Aslında tüm bu hedeflerde temel gaye çocuklarımızın biz yanlarında olmadan da sorumluluklarını yerine getiren bireyler olmalarını sağlamaktır.

Sorumluluk sahibi olmayı sadece görev almak olarak algılamamak gerekir.İnsana,doğaya,kendine değer vermek de sorumluluk sahibi olma kapsamına girer. Çocuklar,büyüklerinin her davranışını büyük bir dikkatle süzerek sorumluluklarını öğrenirler. Örneğin elindeki bir kağıdı çevreyi kirletmemek için atmayan ebeveynini gören bir çocukta çevreye karşı sorumluluk bilinci daha güzel gelişir. Öğretmeninin kendisine verdiği değeri gördükçe o da insanlara saygı duymayı öğrenir.Kısacası çocuk, her konuda olduğu gibi sorumluluğunu geliştirmede de çevresini örnek alır.

Sorumluk Bilinci Ne Zaman Başlar?

‘Sorumluluk bilinci çocuklarda anne karnında iken başlar! ‘tezine tepkiniz nasıl olur bilemiyoruz.Ancak yazımızı okuyunca bize hak vereceğinizi umuyoruz.

Embriyo, 9 ay kalacağı güvenli mekanında olmaya başladıktan sonra annesinin tüm hislerinin farkındadır.Dolayısı ile değer verilmedi ise bunu da hemen hisseder. Kendine değer verilmediğini hisseden bir bebek, dünyaya geldiğinde pek çok konuda problem yaşayabilir. Bunlardan biri de sorumluluklarını yerine getirememek ve kendine güveninin olmamasıdır. Bu nedenle ebeveyn; hisleri ve düşünceleri direk olarak çocuğunu etkilediği için çok dikkat etmelidir. Ancak şu anda çocuğunuz kaç yaşında olursa olsun asla geç kalmış sayılmazsınız. Çocuğunuzun sorumluluk sahibi bir birey olması için adım adım gerekenleri yerine getirmek, davranış değişikliği için üzerinize düşenleri yapmanın huzurunu size yaşatacaktır.

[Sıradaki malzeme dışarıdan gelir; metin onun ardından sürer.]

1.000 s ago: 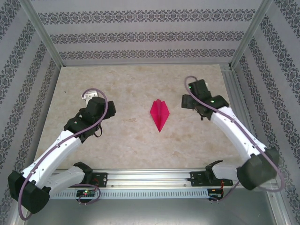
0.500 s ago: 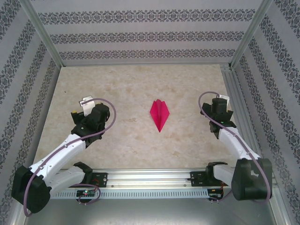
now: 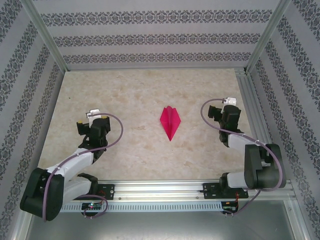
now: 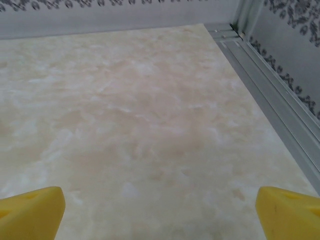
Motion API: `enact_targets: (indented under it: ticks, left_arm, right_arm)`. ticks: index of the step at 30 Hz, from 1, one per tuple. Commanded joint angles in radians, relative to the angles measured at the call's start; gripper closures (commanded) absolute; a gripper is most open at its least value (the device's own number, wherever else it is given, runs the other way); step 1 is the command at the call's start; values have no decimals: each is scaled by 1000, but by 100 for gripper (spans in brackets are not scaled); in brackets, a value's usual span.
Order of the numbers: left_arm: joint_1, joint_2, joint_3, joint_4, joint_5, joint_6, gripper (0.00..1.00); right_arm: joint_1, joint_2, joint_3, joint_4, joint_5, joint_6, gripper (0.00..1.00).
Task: Fold a paper plane with a square sheet of paper (fold left side to right side)
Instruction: Reset both arms
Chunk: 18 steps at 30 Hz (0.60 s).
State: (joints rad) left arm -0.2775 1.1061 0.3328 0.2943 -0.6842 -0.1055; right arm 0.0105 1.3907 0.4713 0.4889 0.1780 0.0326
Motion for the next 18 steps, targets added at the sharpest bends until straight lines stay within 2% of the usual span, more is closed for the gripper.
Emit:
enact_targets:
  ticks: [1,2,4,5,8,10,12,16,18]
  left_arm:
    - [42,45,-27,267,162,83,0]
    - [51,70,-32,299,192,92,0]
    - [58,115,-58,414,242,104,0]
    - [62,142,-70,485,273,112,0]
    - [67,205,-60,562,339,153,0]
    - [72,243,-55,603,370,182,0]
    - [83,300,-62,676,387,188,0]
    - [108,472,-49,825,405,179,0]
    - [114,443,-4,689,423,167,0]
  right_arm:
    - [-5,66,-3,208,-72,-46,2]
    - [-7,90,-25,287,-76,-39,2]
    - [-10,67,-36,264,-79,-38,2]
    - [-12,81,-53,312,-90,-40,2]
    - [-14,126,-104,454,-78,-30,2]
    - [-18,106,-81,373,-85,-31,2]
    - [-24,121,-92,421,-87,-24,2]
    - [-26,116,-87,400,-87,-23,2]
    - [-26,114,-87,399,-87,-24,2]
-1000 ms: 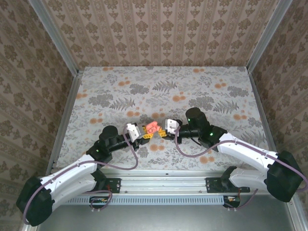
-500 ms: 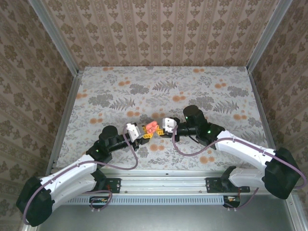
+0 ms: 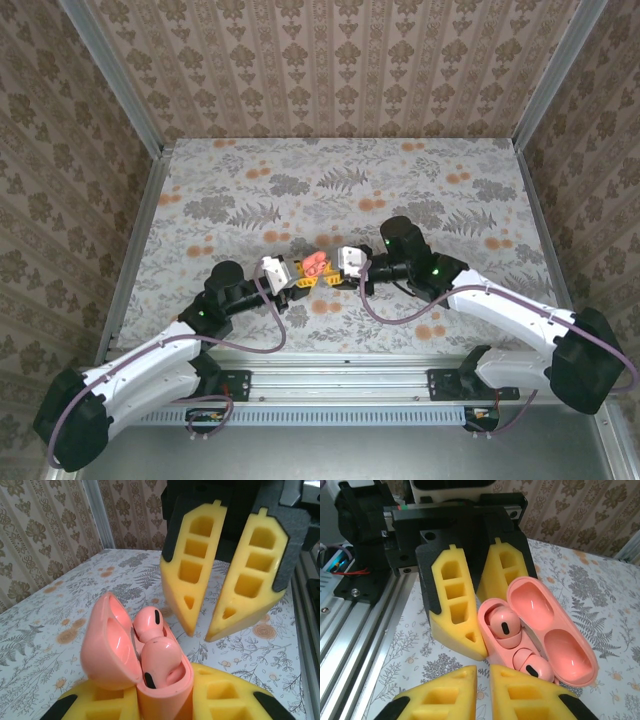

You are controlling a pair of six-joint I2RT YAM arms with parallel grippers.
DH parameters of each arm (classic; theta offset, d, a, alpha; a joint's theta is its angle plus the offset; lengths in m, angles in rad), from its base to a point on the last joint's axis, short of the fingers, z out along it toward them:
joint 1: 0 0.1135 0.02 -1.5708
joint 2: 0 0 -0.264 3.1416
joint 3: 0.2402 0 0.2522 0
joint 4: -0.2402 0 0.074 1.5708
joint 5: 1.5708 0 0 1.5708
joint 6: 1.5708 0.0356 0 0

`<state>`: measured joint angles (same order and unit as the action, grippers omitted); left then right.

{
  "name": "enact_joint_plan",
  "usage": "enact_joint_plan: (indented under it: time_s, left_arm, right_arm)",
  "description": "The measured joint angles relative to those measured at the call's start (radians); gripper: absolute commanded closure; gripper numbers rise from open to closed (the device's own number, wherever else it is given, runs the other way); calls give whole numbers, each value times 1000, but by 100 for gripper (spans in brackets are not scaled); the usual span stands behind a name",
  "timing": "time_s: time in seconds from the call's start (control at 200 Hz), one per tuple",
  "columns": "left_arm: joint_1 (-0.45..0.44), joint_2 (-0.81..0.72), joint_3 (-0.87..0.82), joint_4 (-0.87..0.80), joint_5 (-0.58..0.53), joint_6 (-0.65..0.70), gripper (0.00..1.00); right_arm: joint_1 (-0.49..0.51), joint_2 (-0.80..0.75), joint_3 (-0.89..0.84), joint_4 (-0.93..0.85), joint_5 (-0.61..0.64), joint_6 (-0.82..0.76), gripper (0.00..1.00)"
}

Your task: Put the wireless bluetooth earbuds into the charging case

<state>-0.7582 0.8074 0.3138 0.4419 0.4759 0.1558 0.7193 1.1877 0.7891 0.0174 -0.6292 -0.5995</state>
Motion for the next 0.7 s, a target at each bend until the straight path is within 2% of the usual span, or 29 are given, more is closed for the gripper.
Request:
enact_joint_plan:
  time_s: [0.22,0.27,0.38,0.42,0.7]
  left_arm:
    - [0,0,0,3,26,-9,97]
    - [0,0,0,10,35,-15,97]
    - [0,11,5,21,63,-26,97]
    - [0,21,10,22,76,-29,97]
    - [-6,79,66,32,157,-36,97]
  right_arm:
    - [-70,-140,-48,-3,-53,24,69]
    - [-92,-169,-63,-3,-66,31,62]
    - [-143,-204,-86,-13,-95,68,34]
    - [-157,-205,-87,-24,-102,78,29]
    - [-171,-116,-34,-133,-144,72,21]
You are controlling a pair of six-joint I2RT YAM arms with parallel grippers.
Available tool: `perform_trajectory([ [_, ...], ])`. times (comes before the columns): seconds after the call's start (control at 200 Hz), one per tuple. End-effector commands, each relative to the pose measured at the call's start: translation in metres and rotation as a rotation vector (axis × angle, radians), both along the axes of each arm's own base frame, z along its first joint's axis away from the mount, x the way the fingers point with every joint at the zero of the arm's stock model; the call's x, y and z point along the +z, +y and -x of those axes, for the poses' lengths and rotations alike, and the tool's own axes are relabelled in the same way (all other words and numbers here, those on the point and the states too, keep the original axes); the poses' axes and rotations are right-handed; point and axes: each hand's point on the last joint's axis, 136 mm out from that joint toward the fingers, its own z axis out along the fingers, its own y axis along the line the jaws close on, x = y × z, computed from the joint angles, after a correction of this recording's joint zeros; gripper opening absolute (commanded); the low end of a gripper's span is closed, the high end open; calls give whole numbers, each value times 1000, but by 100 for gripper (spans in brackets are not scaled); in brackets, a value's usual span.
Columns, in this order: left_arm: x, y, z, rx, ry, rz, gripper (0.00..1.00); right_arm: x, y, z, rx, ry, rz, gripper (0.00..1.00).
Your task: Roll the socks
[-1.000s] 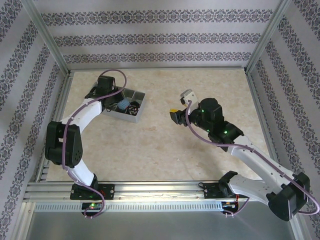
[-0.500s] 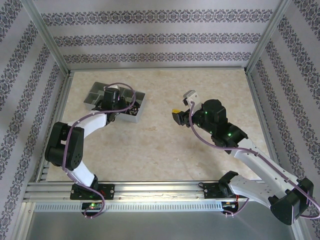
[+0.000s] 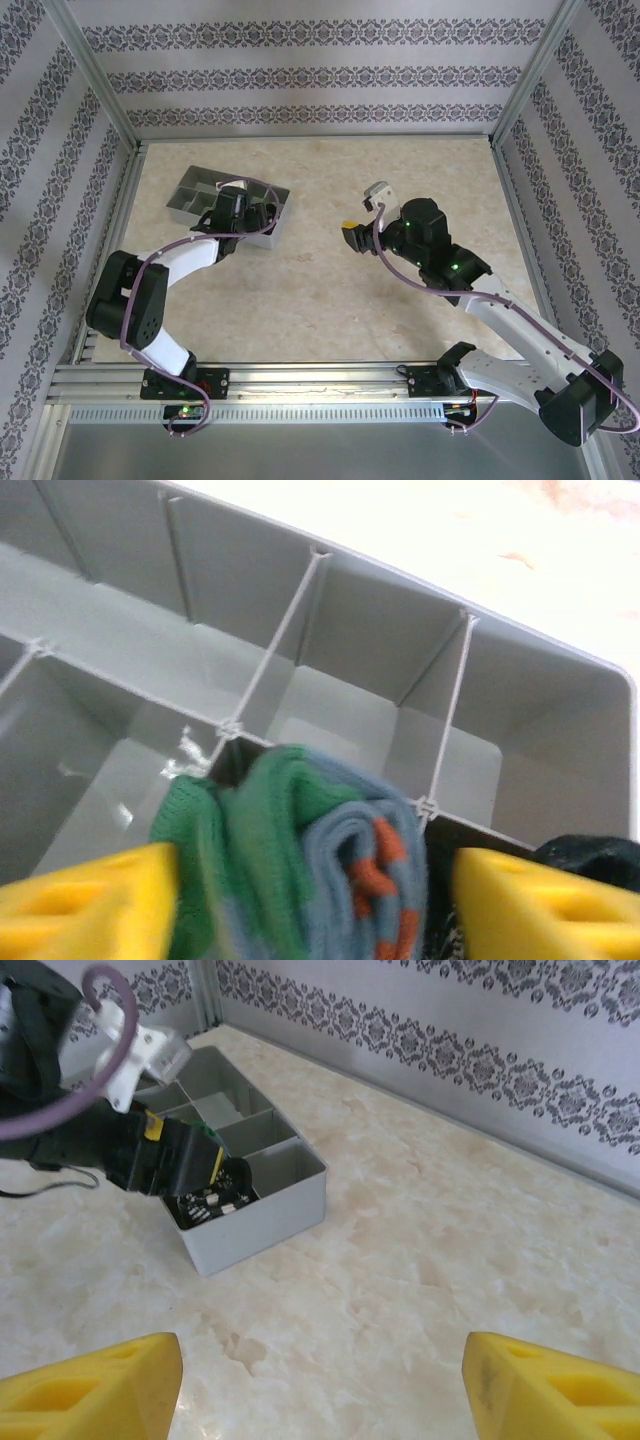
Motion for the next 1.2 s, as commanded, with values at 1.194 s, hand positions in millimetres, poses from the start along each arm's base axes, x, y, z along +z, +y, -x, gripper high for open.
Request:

Çocuğumuzun doğuştan getirdiği zekâ seviyesi her ne olursa olsun, hücreler arasında oluşan bağlar onun hafıza gücünü artırır. Oluşmasını arzuladığımız bu bağlar da çocuğa sunduğumuz uyaranlarla oluşur. Bu uyaranları destekleyen faaliyetler arasında, çocuğumuza verdiğimiz sorumluluklar da yer alır. Çünkü çocuğun üzerine aldığı bir sorumlulukta elde ettiği tecrübe, yaşamın diğer alanlarında da uygulaması için birer deneyim olur. Örneğin; oyuncaklarını toplamayı öğrenen bir çocuk, ileride aldığı sorumluluklarda da malzemelerini toplama için bir tecrübe kazanmış olacaktır.



Fırsat Verilmeli!

Çocuklarımızın karakterini şekillendiren faktörlerin başında yakın çevresinin tutumlarının önemine dikkat çektik. Bu konuda sadece model olmak yetmez, çocuğa karşı tutumlarınız da onun kişiliğini şekillendirir.Örneğin; küçük yaşta yemek yiyebilecekken 6 yaşına kadar büyükleri tarafından beslenmiş bir çocuk, aynı tutumlar devam ederse evlendiğinde de yemek yapma sorumluluğunu üstlenemeyebilir.

Sorumsuz bir neslin yetişmemesi için ebeveynler, eğitimciler davranışlarını çok iyi irdelemelidirler.

Örn:


Hayatınızda ilk kez yemek yaptığınız günü hatırlıyor musunuz? Yanmış mıydı? Hiç eksiği var mıydı? Heyecanlanmış mıydınız? Yaparken yalnız mıydınız? Yoksa sürekli sizi eleştiren biri var mıydı yanınızda?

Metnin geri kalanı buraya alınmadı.